▶ **EXERCISE BRIEF**
Below are some records. Print exactly the lines between the one holding "Machine-readable labels follow" and the one holding "yellow line -> outlines, every instance", inclusive, and nothing else.

▶ **DATA UNDER STUDY**
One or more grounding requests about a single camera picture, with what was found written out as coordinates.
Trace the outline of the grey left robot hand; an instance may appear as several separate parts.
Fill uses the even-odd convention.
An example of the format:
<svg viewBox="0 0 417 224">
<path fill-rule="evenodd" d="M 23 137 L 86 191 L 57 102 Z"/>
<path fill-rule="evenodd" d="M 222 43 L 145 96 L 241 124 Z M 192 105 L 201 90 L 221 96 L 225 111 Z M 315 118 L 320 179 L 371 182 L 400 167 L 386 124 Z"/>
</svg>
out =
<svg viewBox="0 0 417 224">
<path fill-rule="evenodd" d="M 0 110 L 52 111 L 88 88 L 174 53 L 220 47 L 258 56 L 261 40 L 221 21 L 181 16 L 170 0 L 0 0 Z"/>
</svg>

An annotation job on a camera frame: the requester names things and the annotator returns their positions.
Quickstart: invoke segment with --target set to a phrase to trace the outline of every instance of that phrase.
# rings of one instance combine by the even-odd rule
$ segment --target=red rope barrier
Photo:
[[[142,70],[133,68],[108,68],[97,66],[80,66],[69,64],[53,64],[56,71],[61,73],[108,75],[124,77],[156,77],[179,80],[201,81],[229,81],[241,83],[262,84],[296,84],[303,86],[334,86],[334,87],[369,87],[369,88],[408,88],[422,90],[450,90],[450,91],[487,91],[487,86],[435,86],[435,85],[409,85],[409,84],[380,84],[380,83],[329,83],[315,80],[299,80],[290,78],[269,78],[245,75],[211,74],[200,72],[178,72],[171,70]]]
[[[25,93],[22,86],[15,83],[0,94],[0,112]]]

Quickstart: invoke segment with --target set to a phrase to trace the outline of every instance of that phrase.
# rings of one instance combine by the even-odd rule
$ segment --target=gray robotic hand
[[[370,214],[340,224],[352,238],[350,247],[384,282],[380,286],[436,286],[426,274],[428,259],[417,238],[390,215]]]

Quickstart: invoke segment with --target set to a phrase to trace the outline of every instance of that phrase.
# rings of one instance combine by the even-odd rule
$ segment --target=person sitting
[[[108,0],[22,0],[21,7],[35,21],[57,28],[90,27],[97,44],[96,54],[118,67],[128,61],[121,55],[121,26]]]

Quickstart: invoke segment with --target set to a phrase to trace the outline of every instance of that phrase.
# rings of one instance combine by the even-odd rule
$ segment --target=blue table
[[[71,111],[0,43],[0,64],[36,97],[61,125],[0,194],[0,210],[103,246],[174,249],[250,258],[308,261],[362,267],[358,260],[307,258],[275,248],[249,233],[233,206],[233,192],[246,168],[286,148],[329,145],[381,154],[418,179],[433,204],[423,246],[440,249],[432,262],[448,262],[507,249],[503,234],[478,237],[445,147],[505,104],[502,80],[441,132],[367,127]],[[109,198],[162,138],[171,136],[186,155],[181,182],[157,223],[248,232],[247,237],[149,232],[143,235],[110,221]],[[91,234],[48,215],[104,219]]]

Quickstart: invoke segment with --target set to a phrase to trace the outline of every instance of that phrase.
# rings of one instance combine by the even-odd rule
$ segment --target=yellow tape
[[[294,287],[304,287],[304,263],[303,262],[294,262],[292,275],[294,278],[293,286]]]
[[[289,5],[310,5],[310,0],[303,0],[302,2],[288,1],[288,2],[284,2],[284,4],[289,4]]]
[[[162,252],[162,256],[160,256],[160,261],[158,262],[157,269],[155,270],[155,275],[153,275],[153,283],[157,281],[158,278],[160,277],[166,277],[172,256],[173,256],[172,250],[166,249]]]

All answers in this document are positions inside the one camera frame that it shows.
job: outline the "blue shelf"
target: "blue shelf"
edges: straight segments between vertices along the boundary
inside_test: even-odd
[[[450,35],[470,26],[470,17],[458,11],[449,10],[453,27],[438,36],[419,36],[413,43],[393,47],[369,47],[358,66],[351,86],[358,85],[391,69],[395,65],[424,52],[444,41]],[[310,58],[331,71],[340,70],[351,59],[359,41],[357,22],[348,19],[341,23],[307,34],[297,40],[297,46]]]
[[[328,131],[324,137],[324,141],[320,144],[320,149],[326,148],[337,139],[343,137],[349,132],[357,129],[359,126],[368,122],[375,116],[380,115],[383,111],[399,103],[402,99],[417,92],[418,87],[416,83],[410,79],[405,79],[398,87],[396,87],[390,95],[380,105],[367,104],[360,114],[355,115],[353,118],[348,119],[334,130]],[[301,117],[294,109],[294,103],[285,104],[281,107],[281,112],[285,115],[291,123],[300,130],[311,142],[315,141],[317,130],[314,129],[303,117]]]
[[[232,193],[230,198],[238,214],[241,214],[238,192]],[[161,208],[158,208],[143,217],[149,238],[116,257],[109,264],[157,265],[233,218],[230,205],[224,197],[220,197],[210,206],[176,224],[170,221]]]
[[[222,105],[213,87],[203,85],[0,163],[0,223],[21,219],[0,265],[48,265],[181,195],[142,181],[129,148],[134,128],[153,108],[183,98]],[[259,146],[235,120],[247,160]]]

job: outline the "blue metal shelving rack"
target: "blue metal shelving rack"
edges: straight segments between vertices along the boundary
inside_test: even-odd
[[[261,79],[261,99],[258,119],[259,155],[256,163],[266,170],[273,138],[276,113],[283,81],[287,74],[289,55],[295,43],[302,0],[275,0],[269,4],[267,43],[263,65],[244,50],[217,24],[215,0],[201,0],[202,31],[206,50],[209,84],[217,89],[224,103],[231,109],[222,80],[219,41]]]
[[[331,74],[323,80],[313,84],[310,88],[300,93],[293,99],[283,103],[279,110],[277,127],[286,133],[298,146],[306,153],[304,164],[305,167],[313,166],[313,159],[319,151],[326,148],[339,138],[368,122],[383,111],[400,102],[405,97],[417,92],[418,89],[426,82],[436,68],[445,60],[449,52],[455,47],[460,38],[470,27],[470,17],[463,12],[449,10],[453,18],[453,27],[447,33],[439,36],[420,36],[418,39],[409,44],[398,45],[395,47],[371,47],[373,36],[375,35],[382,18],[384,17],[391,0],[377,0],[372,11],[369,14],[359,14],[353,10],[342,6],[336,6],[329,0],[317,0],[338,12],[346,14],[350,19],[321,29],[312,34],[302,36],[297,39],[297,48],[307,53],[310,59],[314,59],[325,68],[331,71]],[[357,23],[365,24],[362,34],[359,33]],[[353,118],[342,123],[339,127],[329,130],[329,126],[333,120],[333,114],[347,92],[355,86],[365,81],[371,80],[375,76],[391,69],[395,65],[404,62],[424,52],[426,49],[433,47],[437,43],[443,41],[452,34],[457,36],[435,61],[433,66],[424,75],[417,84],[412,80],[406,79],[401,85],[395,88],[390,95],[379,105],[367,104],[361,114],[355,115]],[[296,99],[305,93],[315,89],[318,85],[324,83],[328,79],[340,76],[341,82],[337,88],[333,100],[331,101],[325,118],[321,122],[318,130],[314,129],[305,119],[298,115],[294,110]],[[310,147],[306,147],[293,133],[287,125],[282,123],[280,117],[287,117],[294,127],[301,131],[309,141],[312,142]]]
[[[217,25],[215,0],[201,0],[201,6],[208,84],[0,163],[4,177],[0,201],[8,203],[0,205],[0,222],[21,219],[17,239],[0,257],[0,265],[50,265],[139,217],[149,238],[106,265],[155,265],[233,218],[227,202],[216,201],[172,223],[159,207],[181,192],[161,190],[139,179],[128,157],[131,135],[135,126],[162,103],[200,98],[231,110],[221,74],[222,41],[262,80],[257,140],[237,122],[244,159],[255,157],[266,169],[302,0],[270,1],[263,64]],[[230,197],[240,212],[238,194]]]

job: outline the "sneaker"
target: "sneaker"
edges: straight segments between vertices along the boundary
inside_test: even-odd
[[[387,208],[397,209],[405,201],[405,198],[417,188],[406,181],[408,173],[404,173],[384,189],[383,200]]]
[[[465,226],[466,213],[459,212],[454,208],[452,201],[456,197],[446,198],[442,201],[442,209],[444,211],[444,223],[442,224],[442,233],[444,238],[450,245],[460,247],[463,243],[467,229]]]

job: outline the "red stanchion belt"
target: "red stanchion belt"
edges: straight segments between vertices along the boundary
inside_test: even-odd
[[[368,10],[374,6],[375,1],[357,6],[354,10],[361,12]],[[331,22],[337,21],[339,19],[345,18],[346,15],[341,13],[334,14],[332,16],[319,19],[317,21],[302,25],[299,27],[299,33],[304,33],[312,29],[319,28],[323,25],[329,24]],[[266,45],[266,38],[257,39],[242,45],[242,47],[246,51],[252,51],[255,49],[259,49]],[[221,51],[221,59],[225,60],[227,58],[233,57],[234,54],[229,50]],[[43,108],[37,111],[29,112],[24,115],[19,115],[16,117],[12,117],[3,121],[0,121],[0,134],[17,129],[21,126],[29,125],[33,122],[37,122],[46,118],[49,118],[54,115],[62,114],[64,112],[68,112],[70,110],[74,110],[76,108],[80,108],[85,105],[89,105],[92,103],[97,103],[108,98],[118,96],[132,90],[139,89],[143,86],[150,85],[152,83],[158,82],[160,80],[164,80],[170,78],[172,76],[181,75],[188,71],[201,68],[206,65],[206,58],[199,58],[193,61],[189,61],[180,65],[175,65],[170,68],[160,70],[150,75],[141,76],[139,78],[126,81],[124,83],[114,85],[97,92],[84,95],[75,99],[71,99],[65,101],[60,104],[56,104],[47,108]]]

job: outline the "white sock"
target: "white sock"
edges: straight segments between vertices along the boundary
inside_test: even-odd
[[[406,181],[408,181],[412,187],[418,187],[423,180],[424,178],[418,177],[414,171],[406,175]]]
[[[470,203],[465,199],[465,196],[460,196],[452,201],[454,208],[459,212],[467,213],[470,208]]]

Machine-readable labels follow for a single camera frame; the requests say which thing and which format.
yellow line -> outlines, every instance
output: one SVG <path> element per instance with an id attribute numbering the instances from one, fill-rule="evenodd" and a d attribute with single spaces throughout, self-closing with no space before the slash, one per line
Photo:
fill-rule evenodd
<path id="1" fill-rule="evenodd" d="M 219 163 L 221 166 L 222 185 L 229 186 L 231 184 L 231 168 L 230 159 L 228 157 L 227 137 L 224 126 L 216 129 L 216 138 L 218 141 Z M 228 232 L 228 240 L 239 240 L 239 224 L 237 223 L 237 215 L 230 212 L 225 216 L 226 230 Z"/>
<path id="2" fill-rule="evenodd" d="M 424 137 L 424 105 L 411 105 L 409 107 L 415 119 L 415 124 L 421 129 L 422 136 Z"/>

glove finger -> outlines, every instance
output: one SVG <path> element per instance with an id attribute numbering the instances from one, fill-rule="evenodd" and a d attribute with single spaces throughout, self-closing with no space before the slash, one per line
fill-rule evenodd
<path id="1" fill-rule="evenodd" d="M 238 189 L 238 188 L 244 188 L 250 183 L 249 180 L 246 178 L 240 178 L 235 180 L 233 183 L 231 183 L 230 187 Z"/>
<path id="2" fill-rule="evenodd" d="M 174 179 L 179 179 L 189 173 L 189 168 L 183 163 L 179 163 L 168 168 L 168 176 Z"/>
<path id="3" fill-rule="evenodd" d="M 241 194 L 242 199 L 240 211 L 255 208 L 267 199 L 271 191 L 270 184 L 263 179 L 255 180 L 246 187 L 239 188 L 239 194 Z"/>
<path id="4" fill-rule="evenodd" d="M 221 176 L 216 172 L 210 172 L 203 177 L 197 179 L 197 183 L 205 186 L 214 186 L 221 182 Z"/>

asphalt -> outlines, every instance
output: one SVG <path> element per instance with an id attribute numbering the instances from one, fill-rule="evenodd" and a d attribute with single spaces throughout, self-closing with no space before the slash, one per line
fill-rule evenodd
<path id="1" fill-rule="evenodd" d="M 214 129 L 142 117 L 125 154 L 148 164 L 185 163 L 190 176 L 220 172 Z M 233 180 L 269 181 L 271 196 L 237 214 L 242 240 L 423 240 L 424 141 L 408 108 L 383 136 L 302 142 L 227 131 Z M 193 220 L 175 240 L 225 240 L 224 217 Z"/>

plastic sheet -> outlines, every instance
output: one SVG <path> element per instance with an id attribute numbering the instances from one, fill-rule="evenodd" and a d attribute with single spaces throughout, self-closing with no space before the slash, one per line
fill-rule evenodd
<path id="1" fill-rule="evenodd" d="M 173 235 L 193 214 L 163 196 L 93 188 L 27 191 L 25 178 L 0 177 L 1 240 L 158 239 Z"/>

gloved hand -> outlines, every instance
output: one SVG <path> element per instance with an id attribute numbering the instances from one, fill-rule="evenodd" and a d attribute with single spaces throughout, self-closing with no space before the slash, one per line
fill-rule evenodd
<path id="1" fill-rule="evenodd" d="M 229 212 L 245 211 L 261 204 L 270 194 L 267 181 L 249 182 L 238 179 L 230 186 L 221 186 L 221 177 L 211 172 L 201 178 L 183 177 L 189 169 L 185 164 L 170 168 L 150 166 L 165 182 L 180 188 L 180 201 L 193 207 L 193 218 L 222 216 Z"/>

▶ **ANSWER SECTION**
Machine-readable labels follow for a single camera frame; the requests say which thing and which format.
yellow line -> outlines, every instance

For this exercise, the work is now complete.